### Problem description
Transcribe every record below word for word.

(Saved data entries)
***

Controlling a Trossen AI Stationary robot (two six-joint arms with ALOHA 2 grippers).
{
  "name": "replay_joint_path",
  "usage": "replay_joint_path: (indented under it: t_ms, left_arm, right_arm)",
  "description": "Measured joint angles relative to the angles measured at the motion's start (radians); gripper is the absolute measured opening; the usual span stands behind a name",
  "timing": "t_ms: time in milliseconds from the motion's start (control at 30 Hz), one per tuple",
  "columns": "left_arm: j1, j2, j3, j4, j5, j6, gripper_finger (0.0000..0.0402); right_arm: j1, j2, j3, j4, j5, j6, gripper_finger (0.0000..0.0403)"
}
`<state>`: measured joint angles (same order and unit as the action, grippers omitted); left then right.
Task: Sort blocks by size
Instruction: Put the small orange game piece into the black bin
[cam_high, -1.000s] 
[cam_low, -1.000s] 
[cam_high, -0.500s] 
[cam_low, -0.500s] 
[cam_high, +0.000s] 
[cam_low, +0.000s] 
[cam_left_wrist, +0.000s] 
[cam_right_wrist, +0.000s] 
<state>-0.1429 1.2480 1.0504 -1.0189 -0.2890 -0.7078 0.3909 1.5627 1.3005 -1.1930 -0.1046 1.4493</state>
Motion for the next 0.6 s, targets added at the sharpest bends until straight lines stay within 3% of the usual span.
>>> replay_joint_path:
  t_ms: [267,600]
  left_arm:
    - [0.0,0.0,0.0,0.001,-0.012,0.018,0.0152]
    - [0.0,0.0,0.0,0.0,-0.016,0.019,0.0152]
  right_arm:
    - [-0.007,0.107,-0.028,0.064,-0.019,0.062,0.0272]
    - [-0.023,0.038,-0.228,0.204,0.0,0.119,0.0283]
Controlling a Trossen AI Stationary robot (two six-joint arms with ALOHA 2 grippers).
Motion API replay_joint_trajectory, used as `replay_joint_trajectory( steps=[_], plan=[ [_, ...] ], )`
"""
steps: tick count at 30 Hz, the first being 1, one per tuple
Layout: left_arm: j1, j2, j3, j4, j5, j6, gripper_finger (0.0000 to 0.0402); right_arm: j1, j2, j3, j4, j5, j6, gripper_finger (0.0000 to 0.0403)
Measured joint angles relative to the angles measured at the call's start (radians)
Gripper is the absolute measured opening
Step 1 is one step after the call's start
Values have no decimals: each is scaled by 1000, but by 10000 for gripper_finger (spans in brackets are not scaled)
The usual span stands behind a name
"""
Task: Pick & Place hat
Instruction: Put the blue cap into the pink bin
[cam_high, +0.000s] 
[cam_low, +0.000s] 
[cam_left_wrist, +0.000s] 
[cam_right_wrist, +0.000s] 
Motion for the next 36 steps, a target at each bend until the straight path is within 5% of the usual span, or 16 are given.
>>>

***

### Expected output
Controlling a Trossen AI Stationary robot (two six-joint arms with ALOHA 2 grippers).
{
  "name": "replay_joint_path",
  "usage": "replay_joint_path: (indented under it: t_ms, left_arm, right_arm)",
  "description": "Measured joint angles relative to the angles measured at the motion's start (radians); gripper is the absolute measured opening; the usual span stands behind a name",
  "timing": "t_ms: time in milliseconds from the motion's start (control at 30 Hz), one per tuple",
  "columns": "left_arm: j1, j2, j3, j4, j5, j6, gripper_finger (0.0000..0.0402); right_arm: j1, j2, j3, j4, j5, j6, gripper_finger (0.0000..0.0403)"
}
`<state>`: measured joint angles (same order and unit as the action, grippers omitted); left then right.
Task: Sort blocks by size
Instruction: Put the small orange game piece into the black bin
[cam_high, -1.000s] 
[cam_low, -1.000s] 
[cam_high, -0.500s] 
[cam_low, -0.500s] 
[cam_high, +0.000s] 
[cam_low, +0.000s] 
[cam_left_wrist, +0.000s] 
[cam_right_wrist, +0.000s] 
<state>-0.1429 1.2480 1.0504 -1.0189 -0.2890 -0.7078 0.3909 1.5627 1.3005 -1.1930 -0.1046 1.4493</state>
Motion for the next 0.6 s, targets added at the sharpest bends until straight lines stay within 3% of the usual span.
>>> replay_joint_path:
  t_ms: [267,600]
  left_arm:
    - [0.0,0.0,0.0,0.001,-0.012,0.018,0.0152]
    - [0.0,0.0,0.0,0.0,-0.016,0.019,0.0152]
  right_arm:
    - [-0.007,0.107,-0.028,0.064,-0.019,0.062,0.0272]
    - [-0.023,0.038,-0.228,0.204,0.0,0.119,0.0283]
Controlling a Trossen AI Stationary robot (two six-joint arms with ALOHA 2 grippers).
Motion API replay_joint_trajectory, used as `replay_joint_trajectory( steps=[_], plan=[ [_, ...] ], )`
"""
steps: tick count at 30 Hz, the first being 1, one per tuple
Layout: left_arm: j1, j2, j3, j4, j5, j6, gripper_finger (0.0000 to 0.0402); right_arm: j1, j2, j3, j4, j5, j6, gripper_finger (0.0000 to 0.0403)
Measured joint angles relative to the angles measured at the call's start (radians)
Gripper is the absolute measured opening
Step 1 is one step after the call's start
Values have no decimals: each is scaled by 1000, but by 10000 for gripper_finger (spans in brackets are not scaled)
The usual span stands behind a name
"""
Task: Pick & Place hat
Instruction: Put the blue cap into the pink bin
[cam_high, +0.000s] 
[cam_low, +0.000s] 
[cam_left_wrist, +0.000s] 
[cam_right_wrist, +0.000s] 
Motion for the next 36 steps, a target at each bend until the straight path is within 5% of the usual span, or 16 are given.
>>>

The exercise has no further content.